- Born: November 16, 1966 (age 59) United Arab Emirates
- Education: Saint Louis University (BSc); University of the Witwatersrand (MSc); University of Belgrade (PhD);
- Occupations: President of WMO and Director General of the National Center of Meteorology

= Abdulla Al Mandous =

Emirati meteorologist

Abdulla Ahmed Al Mandous (عبد الله أحمد المندوس) is the current President of WMO. Al Mandous was elected as WMO president for a four-year term from 2023 to 2027 by the representatives of WMO's 193 member states and territories which convened in Geneva for the body's 19th annual congress from 22 May to 2 June 2023. Al Mandous is also Director General of the National Center of Meteorology (NCM), the government entity that provides meteorological and seismological services and statistical data and information to various entities and the public in the United Arab Emirates to carry out their daily functions.

==Studies==
Al Mandous studied meteorology at the Saint Louis University in the United States and earned a Bachelor of Science degree in 1989. Later, he pursued post-graduate studies in meteorology at the University of Witwatersrand in South Africa and earned a Master of Science degree in 2005. He was awarded a PhD in Meteorology by The University of Belgrade, Serbia in 2012.

== Career==
=== National Center of Meteorology ===
Prior to his current roles, Al Mandous held several leadership positions for nearly two decades at several top governmental bodies responsible for atmospheric and seismographic monitoring and water resource management including Atmospheric Studies Center, Water Resources Studies Department, National Project of United Nations Development Programme for Water Sources Studies, Precipitation Enhancement Program, among others.

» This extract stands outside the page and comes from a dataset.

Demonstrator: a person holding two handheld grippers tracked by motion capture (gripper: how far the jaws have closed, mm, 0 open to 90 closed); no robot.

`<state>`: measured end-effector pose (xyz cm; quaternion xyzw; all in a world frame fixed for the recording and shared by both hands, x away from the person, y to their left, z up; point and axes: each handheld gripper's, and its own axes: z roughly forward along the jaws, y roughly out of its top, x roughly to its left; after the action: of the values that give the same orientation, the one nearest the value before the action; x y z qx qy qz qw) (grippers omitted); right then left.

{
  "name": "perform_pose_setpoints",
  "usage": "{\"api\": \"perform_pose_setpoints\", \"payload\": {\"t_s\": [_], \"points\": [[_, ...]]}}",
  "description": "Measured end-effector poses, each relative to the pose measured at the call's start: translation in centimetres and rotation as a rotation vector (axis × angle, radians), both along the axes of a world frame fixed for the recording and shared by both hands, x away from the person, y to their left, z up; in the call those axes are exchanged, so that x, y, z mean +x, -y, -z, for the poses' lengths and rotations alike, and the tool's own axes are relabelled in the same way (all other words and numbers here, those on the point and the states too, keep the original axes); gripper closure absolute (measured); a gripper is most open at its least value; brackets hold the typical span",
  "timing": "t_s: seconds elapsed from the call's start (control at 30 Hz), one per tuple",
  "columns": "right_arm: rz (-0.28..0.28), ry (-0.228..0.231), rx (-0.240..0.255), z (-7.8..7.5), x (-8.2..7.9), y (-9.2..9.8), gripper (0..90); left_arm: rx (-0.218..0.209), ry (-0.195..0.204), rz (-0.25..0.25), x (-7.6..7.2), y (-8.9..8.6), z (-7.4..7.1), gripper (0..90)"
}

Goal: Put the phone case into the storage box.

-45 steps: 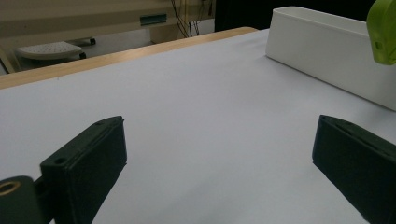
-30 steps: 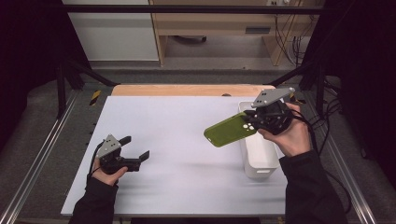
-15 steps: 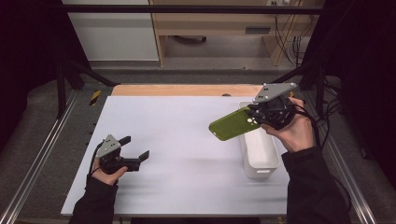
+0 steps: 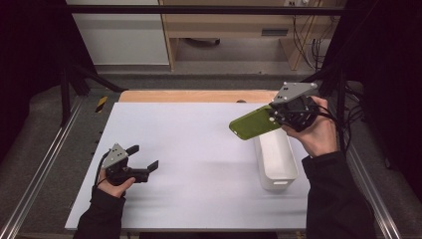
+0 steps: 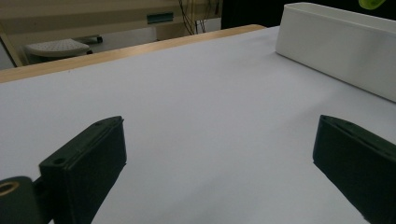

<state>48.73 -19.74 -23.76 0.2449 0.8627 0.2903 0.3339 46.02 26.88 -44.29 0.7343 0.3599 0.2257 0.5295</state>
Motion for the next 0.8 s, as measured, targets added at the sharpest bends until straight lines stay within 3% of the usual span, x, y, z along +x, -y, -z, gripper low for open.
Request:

Al Mandous is the current Director General of the National Center of Meteorology (NCM) and the Permanent Representative of the United Arab Emirates (UAE) to the World Meteorological Organisation (WMO) since 2008. At NCM, he undertook a large-scale modernization of its infrastructure, as well as its meteorological and seismological networks. During his tenure, the radar network has been integrated to the others of the Arabian Peninsula and is contributing to disaster management, water security and International Civil Aviation Organization’s Global Air Navigation Plan 2013-2028. His efforts to unify the seismic engineering services and exchanging data is favoring the integration at the regional and international levels. Al Mandous participated to set up The UAE Research Program for Rain Enhancement Science, which was launched under the patronage of Sheikh Mansour bin Zayed Al Nahyan, UAE Vice President, Deputy Prime Minister and Minister of Presidential Affairs in 2015. The program aims to attract new researchers, technologists and entrepreneurs to further develop local and global capacity in rain enhancement to address the most pressing water-security challenges.

In July 2021, NCM launched under the direct supervision of Al Mandous the Science Dome, a high-tech 4D dome to visualise real-time and simulate weather data to help visitors understand the details of meteorology, geophysics and cloud seeding operations in an innovative way.

=== WMO ===
Al Mandous assumed the leadership of WMO Regional Association II (Asia), chaired several sessions of the WMO’s Regional Association of ASIA and guided and coordinated the activities of the association and its working groups. He presented the views of the Association to WMO Congress and Executive Council on regional challenges and priorities in the implementation of meteorological activities.

Al Mandous was elected as WMO president for a four-year term from 2023 to 2027 by the representatives of WMO's 193 member states and territories which convened in Geneva for the body's 19th annual congress from 22 May to 2 June, 2023. Following his election as the first Gulf meteorologist chosen for the position of WMO president, Al Mandous vowed to help guide global efforts to combat pressing climate challenges by saying:
With the continued support of all members, I look forward to building upon the remarkable work of my predecessors and strengthening WMO's role in accelerating the development of comprehensive early warning systems, advancing scientific research, and ensuring the effective dissemination of weather-related information to communities around the world.

==Board memberships==
Al Mandous serves on numerous local, regional and international boards, providing advice on issues related to weather monitoring and forecasting, water resource management, crisis management, among others. Some of these boards include:
- Executive council of UN-World Meteorological Organization
- The National Center Meteorology Council at Ministry of Presidential Affairs
- The Crisis and Emergency Management Committee
- Union Aviation Council of UAE
- Gulf Union for Water Science and Technology Council
- Member of the Advisory Board of the College of Science, United Arab Emirates University

== Highlight of honours received==
- The Emirates Award Certificate of Appreciation from His Highness Sheikh Mansour bin Zayed Al Nahyan for enhanced and improved weather and climate services at UAE
- Kuwait Liberation Medal (Kuwait) Recipient from Emir of Kuwait
- Certificate of Appreciation from the National Center for Atmospheric Research, NCAR, United States for UAE Rain Enhancement Project
- Middle East Executive Award for High level Executive Leadership.